Feist
Multitudes
- Interscope Records
- 2023
- 46 minutes
Ne vous fiez pas aux six années d’absence de Leslie Feist sur disque : la dame ne s’est vraiment pas vautrée dans la sédentarité. L’artiste a vécu beaucoup de choses qui l’ont inspirée et poussée à créer. De prime abord, elle est devenue mère monoparentale en adoptant un enfant et a également déménagé ses pénates à Toronto. Ensuite, la Canadienne a effectué une tournée en mode intimiste. Pendant cette série de concerts dépouillés et minimalistes, elle a essentiellement établi les bases des nouvelles compositions qui font aujourd’hui partie de son nouvel opus titré Multitudes.
Avec les albums Metals (2011) et Pleasure (2017), Feist s’est distanciée significativement de la pop qu’elle nous proposait avec les albums Let It Die (2004) et The Reminder (2007). C’est donc avec une curiosité certaine qu’on anticipait l’écoute de ce nouveau long format. Après autant de temps passés hors des feux de la rampe, est-ce que la musique de Feist demeure toujours aussi émouvante et pertinente ?
Dès les premières écoutes, c’est la proximité sonore qui caractérisait l’album Pleasure que l’on retrouve avec joie. Cette intimité est renforcée par le caractère quasi sacré de la tournée qui a servi à la gestation de ce nouvel album. Or, Multitudes est moins austère que pouvait l’être Pleasure. En fait, ces nouvelles chansons sont en parfait équilibre entre le dépouillement initial des premières versions présentées en concert et les délicats arrangements éparpillés tout au long de l’album. Bien sûr, la voix fragile et suave de l’autrice-compositrice est mise à l’avant-plan augmentant ainsi la charge émotive de ces nouveaux morceaux.
Sur Multitudes, Feist réfléchit en chanson sur les trois principaux cycles de l’existence : la naissance, la mort et la résurrection. Elle explore des sujets personnels, mais avec une transparence qui évite l’hermétisme et la grandiloquence littéraire. Dans Hiding Out in the Open, elle se demande pourquoi nous esquivons constamment les prises de conscience si essentielles à notre évolution.
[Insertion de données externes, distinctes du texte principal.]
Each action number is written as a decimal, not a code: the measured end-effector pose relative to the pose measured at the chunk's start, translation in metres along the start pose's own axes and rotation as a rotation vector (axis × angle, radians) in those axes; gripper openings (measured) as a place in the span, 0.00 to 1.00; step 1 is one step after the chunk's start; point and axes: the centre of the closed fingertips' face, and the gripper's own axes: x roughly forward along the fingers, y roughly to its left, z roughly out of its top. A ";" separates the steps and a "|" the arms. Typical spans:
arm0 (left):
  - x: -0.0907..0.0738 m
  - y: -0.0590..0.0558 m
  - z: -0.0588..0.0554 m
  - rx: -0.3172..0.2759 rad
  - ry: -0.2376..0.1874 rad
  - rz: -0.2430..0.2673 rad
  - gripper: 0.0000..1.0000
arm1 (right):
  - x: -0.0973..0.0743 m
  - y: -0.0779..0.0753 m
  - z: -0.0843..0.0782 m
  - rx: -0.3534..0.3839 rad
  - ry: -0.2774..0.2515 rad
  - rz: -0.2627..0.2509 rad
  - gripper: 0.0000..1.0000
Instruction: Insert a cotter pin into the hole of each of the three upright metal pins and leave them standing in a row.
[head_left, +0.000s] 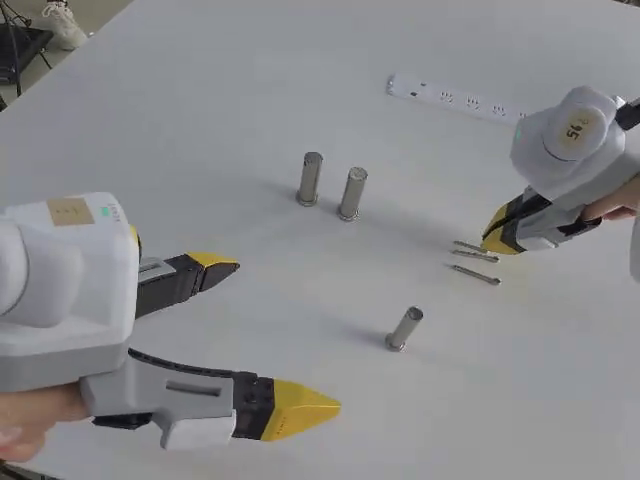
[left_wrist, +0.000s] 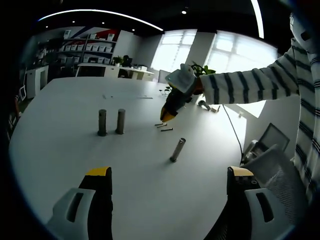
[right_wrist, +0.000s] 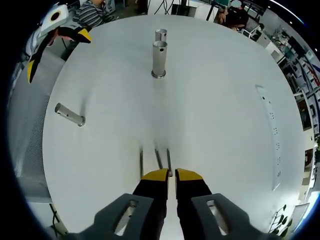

Et ce questionnement est exprimé avec une franchise sans équivoque :
Everybody’s got their shit
But who’s got the guts to sit with it?
Everybody’s on their own
So that way we’re never alone
But the mirror in another’s eyes
That’ll get you every time
There are a thousand different ways to hide
– Hiding Out in the Open
Dans Become the Earth, elle rend un hommage bouleversant à son père, Harold Feist, un enseignant universitaire en arts visuels et histoire de l’art décédé en 2021.
Some people have gone and the people who stayed
Will eventually go in a matter of days
Dust into dust as material must
Ash into ash into plexi and trash
– Become the Earth
Comme toutes les créations récentes de l’artiste, vous devrez plonger plus d’une fois dans ces chansons subtiles et denses afin d’en saisir la substanfique moelle. Parmi les meilleurs moments de ce long format qui ne contient aucune pièce faiblarde, le refrain hymnique dans Borrow Trouble est un véritable pourvoyeur de frissons. Les voix superposées et traitées numériquement dans Become the Earth bonifient la révérence funèbre que Feist rend à son père. Les acrobaties vocales dans l’introductive In Lightning évoquent le travail de la formation Dirty Projectors et la conclusive Song for a Sad Friend est une émouvante chanson folk orchestrale. Par-dessus tout, ce sont les mélodies vocales sinueuses et cryptiques de l’artiste, se révélant au fil des écoutes, qui constituent le génie de cette magnifique création.
Multitudes est un album postpandémique parfait qui contraint l’auditeur à plonger en lui-même afin de prendre conscience de son propre état d’esprit et, par le fait même, celui de ses semblables.